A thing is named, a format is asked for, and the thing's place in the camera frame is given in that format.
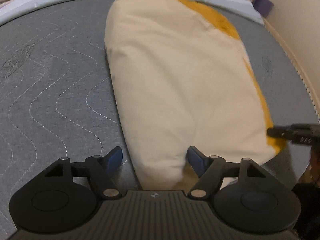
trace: gray fabric surface
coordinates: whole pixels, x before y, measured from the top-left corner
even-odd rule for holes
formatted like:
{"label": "gray fabric surface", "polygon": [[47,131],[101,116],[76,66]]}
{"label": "gray fabric surface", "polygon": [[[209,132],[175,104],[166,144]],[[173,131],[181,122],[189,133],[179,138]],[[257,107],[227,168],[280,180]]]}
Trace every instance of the gray fabric surface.
{"label": "gray fabric surface", "polygon": [[[138,186],[104,50],[113,1],[66,2],[0,27],[0,240],[15,231],[10,196],[59,157],[83,161],[121,146],[116,182],[121,189]],[[316,123],[305,87],[273,37],[256,23],[222,13],[239,31],[274,123]],[[266,168],[290,187],[307,166],[309,150],[289,148]]]}

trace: metal screw
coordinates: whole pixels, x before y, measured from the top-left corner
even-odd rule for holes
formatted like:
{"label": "metal screw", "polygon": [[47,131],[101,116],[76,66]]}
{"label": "metal screw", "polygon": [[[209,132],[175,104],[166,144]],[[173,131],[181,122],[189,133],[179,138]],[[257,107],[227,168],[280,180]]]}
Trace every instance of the metal screw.
{"label": "metal screw", "polygon": [[107,188],[103,194],[106,196],[106,197],[116,197],[119,195],[119,191],[116,190],[115,188]]}
{"label": "metal screw", "polygon": [[207,195],[207,193],[202,189],[194,189],[193,191],[191,191],[191,196],[196,198],[201,198],[201,197],[204,197],[205,195]]}

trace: wall
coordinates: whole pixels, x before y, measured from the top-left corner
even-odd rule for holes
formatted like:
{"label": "wall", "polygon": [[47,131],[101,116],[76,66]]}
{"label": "wall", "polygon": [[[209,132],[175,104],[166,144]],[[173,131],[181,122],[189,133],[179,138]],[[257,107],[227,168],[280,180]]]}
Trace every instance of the wall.
{"label": "wall", "polygon": [[268,22],[297,57],[320,110],[320,0],[270,0]]}

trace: yellow pillow edge
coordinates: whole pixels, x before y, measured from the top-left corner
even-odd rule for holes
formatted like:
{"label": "yellow pillow edge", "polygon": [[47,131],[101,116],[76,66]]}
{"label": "yellow pillow edge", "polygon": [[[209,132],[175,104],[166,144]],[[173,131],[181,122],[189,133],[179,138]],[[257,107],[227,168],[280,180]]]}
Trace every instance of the yellow pillow edge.
{"label": "yellow pillow edge", "polygon": [[[177,0],[181,2],[183,5],[187,6],[193,11],[196,11],[199,13],[204,19],[206,19],[208,22],[210,22],[214,27],[222,31],[223,33],[227,34],[228,36],[233,37],[236,40],[240,40],[240,36],[236,30],[236,28],[228,21],[228,19],[217,12],[215,9],[204,5],[202,3],[191,1],[191,0]],[[253,85],[257,91],[257,94],[259,96],[261,107],[263,110],[263,116],[264,121],[266,125],[266,130],[270,127],[273,127],[273,121],[271,119],[270,110],[268,108],[268,104],[266,102],[265,97],[263,96],[263,93],[260,89],[260,86],[255,78],[255,75],[249,65],[249,63],[244,59],[245,66],[247,68],[247,71],[252,79]],[[273,147],[276,155],[286,147],[286,141],[283,139],[278,138],[271,138],[266,135],[267,139],[267,145]]]}
{"label": "yellow pillow edge", "polygon": [[210,22],[214,27],[233,37],[236,40],[240,40],[240,36],[236,28],[228,21],[226,17],[217,12],[215,9],[191,0],[178,0],[183,5],[187,6],[191,10],[199,13],[204,19]]}

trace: black disc
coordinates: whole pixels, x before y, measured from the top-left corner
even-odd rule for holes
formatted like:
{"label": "black disc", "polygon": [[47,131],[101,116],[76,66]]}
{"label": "black disc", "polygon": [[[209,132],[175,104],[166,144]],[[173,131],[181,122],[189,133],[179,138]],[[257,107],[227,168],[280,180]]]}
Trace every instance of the black disc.
{"label": "black disc", "polygon": [[300,202],[279,187],[259,190],[240,183],[229,185],[214,197],[218,216],[231,227],[255,234],[272,234],[293,227]]}
{"label": "black disc", "polygon": [[47,177],[26,184],[11,198],[9,210],[18,227],[37,233],[58,233],[83,224],[97,206],[92,191],[79,184]]}

──────────

### ASSIGNMENT
What is needed is the data above, retyped exactly, with every picture left out.

### RESPONSE TO THE TASK
A thing is named, a format is asked for, and the thing's place in the camera frame is given in that format.
trace: gray fabric surface
coordinates: whole pixels, x before y, measured from the top-left corner
even-odd rule for holes
formatted like:
{"label": "gray fabric surface", "polygon": [[47,131],[101,116],[76,66]]}
{"label": "gray fabric surface", "polygon": [[[209,132],[175,104],[166,144]],[[173,131],[181,122],[189,133],[179,138]],[[257,107],[227,168],[280,180]]]}
Trace every instance of the gray fabric surface.
{"label": "gray fabric surface", "polygon": [[[138,186],[104,50],[113,1],[66,2],[0,27],[0,240],[15,231],[10,196],[59,157],[83,161],[121,146],[116,182],[121,189]],[[316,123],[305,87],[273,37],[256,23],[222,13],[239,31],[274,123]],[[266,168],[290,187],[307,166],[309,150],[289,148]]]}

trace: metal screw
coordinates: whole pixels, x before y, measured from the top-left corner
even-odd rule for holes
formatted like:
{"label": "metal screw", "polygon": [[47,131],[101,116],[76,66]]}
{"label": "metal screw", "polygon": [[[209,132],[175,104],[166,144]],[[173,131],[181,122],[189,133],[179,138]],[[257,107],[227,168],[280,180]]]}
Trace every instance of the metal screw.
{"label": "metal screw", "polygon": [[107,188],[103,194],[106,196],[106,197],[116,197],[119,195],[119,191],[116,190],[115,188]]}
{"label": "metal screw", "polygon": [[207,195],[207,193],[202,189],[194,189],[193,191],[191,191],[191,196],[196,198],[201,198],[201,197],[204,197],[205,195]]}

trace: wall
coordinates: whole pixels, x before y, measured from the top-left corner
even-odd rule for holes
formatted like:
{"label": "wall", "polygon": [[47,131],[101,116],[76,66]]}
{"label": "wall", "polygon": [[[209,132],[175,104],[166,144]],[[173,131],[181,122],[189,133],[179,138]],[[257,107],[227,168],[280,180]]]}
Trace every instance of the wall.
{"label": "wall", "polygon": [[268,22],[297,57],[320,110],[320,0],[270,0]]}

trace: yellow pillow edge
coordinates: whole pixels, x before y, measured from the top-left corner
even-odd rule for holes
formatted like:
{"label": "yellow pillow edge", "polygon": [[47,131],[101,116],[76,66]]}
{"label": "yellow pillow edge", "polygon": [[[209,132],[175,104],[166,144]],[[173,131],[181,122],[189,133],[179,138]],[[257,107],[227,168],[280,180]]]}
Trace every instance of the yellow pillow edge.
{"label": "yellow pillow edge", "polygon": [[[177,0],[181,2],[183,5],[187,6],[193,11],[196,11],[199,13],[204,19],[206,19],[208,22],[210,22],[214,27],[222,31],[223,33],[227,34],[228,36],[233,37],[236,40],[240,40],[240,36],[236,30],[236,28],[228,21],[228,19],[217,12],[215,9],[204,5],[202,3],[191,1],[191,0]],[[253,85],[257,91],[257,94],[259,96],[261,107],[263,110],[263,116],[264,121],[266,125],[266,130],[270,127],[273,127],[273,121],[271,119],[270,110],[268,108],[268,104],[266,102],[265,97],[263,96],[263,93],[260,89],[260,86],[255,78],[255,75],[249,65],[249,63],[244,59],[245,66],[247,68],[247,71],[252,79]],[[273,147],[276,155],[286,147],[286,141],[283,139],[278,138],[271,138],[266,135],[267,139],[267,145]]]}
{"label": "yellow pillow edge", "polygon": [[210,22],[214,27],[233,37],[236,40],[240,40],[240,36],[236,28],[228,21],[226,17],[217,12],[215,9],[191,0],[178,0],[183,5],[187,6],[191,10],[199,13],[204,19]]}

trace: black disc
coordinates: whole pixels, x before y, measured from the top-left corner
even-odd rule for holes
formatted like:
{"label": "black disc", "polygon": [[47,131],[101,116],[76,66]]}
{"label": "black disc", "polygon": [[[209,132],[175,104],[166,144]],[[173,131],[181,122],[189,133],[179,138]],[[257,107],[227,168],[280,180]]]}
Trace every instance of the black disc.
{"label": "black disc", "polygon": [[300,202],[279,187],[259,190],[240,183],[229,185],[214,197],[218,216],[231,227],[255,234],[272,234],[293,227]]}
{"label": "black disc", "polygon": [[47,177],[26,184],[11,198],[9,210],[18,227],[37,233],[58,233],[83,224],[97,206],[92,191],[79,184]]}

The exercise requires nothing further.